Our pasta adventures continue, still without a pasta maker. If anyone ever asks me why we don’t have one, I’m going to answer that we do and then show them our rolling pin. I really am convinced that is all that anyone needs to make good pasta.

It turns out that my favorite pasta shape – farfalle, or bow-tie pasta – is a cinch to make at home. All that you have to do is cut pasta squares, pinch them a bit, and then cook them as you would any other pasta. The best way to learn is to watch this blessedly to-the-point video.

Because we have a massive haul of sage, I found myself looking for a recipe featuring it. We’ve previously enjoyed this pasta recipe with sage and squash, but it takes an awfully long time. (It’s also weirdly tuned to the size of the author’s pans.)

This New York Times pasta, sage, and Parmesan recipe is much simpler and speedier. Interestingly, it is allegedly the original pasta Alfredo.

“The once popular Alfredo sauce of butter, cream, eggs, and cheese — which now seems unconscionably heavy — was a bastardization of this simple butter-and-Parmesan sauce, a beautiful classic.”

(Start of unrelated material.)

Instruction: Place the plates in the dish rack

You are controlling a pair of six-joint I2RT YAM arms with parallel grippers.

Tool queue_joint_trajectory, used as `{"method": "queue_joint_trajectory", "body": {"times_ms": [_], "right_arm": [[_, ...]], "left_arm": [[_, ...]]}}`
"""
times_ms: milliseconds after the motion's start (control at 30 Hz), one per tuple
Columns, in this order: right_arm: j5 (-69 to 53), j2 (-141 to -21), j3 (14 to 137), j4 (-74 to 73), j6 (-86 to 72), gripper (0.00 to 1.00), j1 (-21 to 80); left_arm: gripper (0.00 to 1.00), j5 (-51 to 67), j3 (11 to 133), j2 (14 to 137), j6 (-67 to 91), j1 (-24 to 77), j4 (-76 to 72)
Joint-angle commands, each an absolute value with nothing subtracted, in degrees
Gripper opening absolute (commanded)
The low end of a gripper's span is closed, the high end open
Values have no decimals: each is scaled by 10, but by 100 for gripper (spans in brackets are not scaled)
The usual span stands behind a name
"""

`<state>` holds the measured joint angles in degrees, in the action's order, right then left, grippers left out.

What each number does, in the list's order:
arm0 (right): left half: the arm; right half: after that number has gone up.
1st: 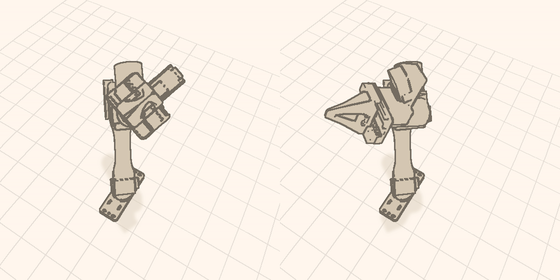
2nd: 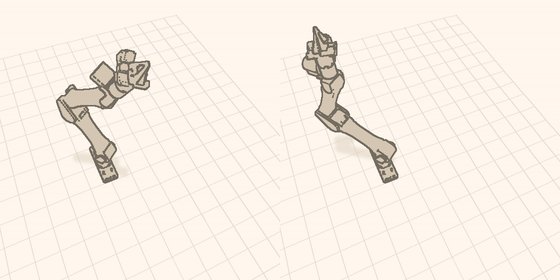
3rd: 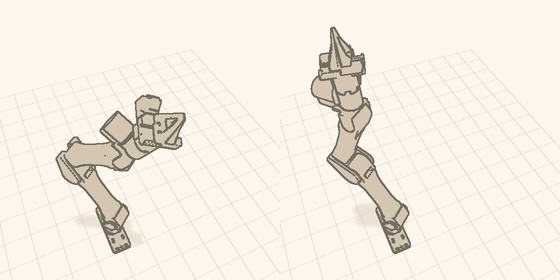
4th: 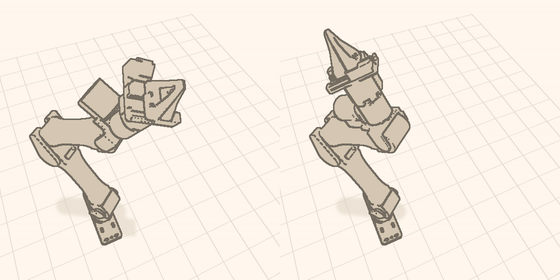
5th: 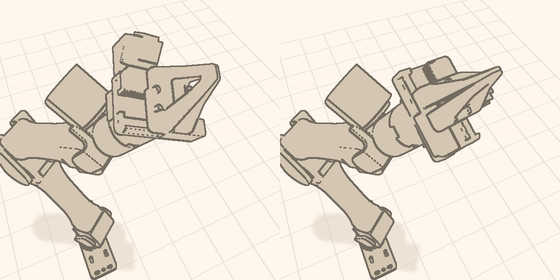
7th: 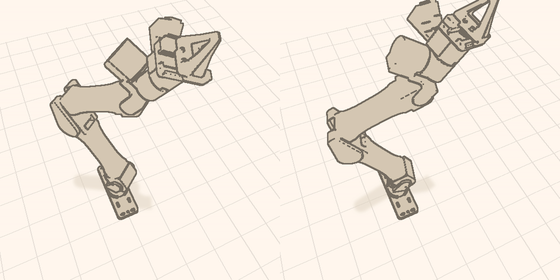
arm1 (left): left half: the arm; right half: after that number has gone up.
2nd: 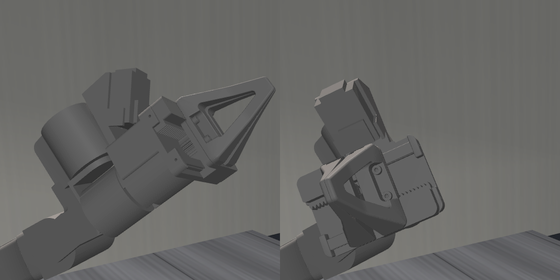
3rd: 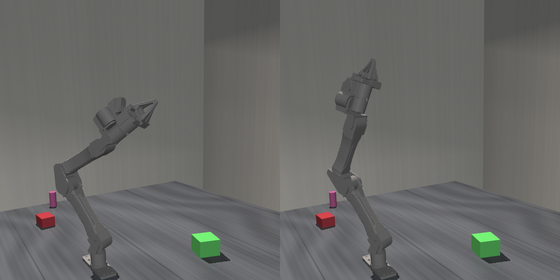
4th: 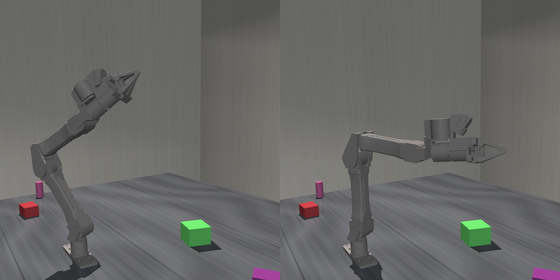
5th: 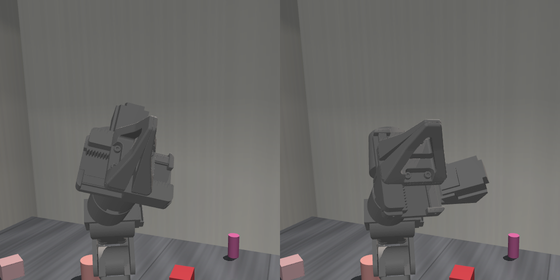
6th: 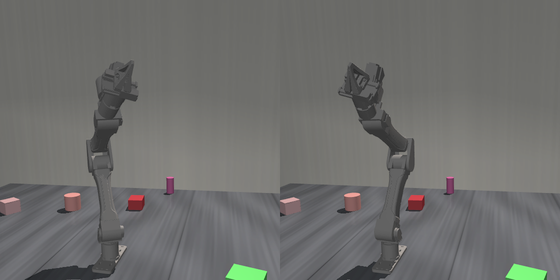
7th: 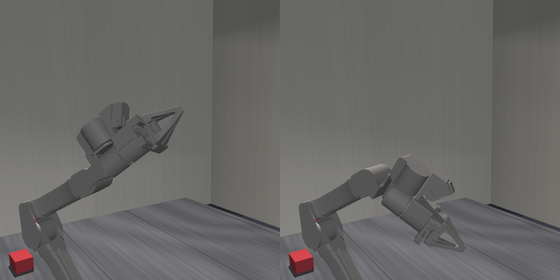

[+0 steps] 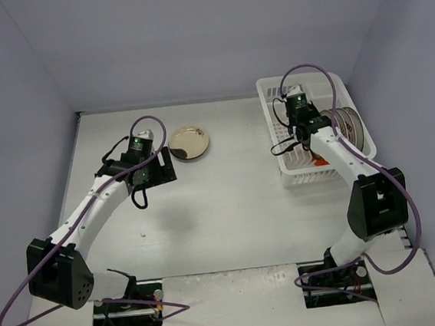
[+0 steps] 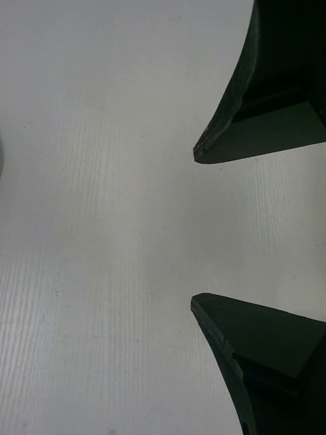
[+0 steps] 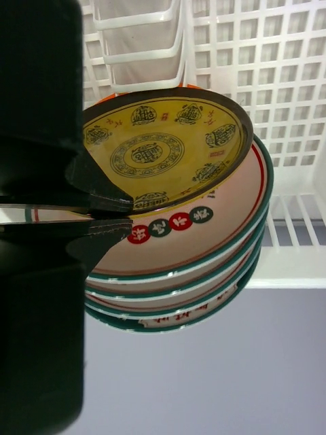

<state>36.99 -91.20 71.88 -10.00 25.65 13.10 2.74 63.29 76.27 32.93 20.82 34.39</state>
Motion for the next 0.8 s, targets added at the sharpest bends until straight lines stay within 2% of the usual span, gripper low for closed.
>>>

Here’s what you’ll need to make this pasta, sage, and Parmesan recipe from the bottom up (not using store-bought pasta, as the New York Times does):

  • 2 cups flour
  • 4 medium eggs (or 3 large eggs…or just more flour)
  • 1 pinch salt
  • 2 tbsp butter
  • 30 sage leaves (really. or even more. but if your leaves are huge, cut them into strips.)
  • 1 cup grated Parmesan (or pecorino, which is what we used)
  • salt and pepper to taste

Here’s what to do:

  • Whisk flour and salt together. Form a well in the middle. Crack eggs into the well in the flour. Use a fork to whisk eggs together and then slowly begin incorporating the flour into your whisking, continuing until you have a messy ball of dough.
  • Tip dough out onto floured counter and knead until it is completely smooth and pretty springy. This takes about 10 minutes. Don’t shortchange the kneading, or your pasta won’t work.
  • Cover dough with plastic wrap or a damp towel and let rest for 15 minutes.
  • Roll the dough out into a long rectangle, getting it as thin as you possibly can, but not so thin that when you pick it up it falls apart.
  • Slice the dough lengthwise and then widthwise to form squares, about 1″ x 1.”
  • For each square, put your index finger in the middle, squeeze in the sides with your thumb and middle finger, remove your index finger, and then finish squeezing with your thumb and middle finger. This forms the farfalle shape.
  • Bring a pot of water to boil. Cook the pasta for 1-2 minutes, about 30 seconds longer than it takes for it to float to the surface. Retain the pasta water.
  • Melt the butter in a frying pan. Sautee the sage leaves until crispy. Add the cooked and drained pasta and pan-fry for 2-3 minutes.
  • Stir in the Parmesan. Thin with 3/4 cup pasta water or more as necessary and stir for an additional 2-3 minutes.
  • Serve with a light dusting of additional Parmesan, if desired.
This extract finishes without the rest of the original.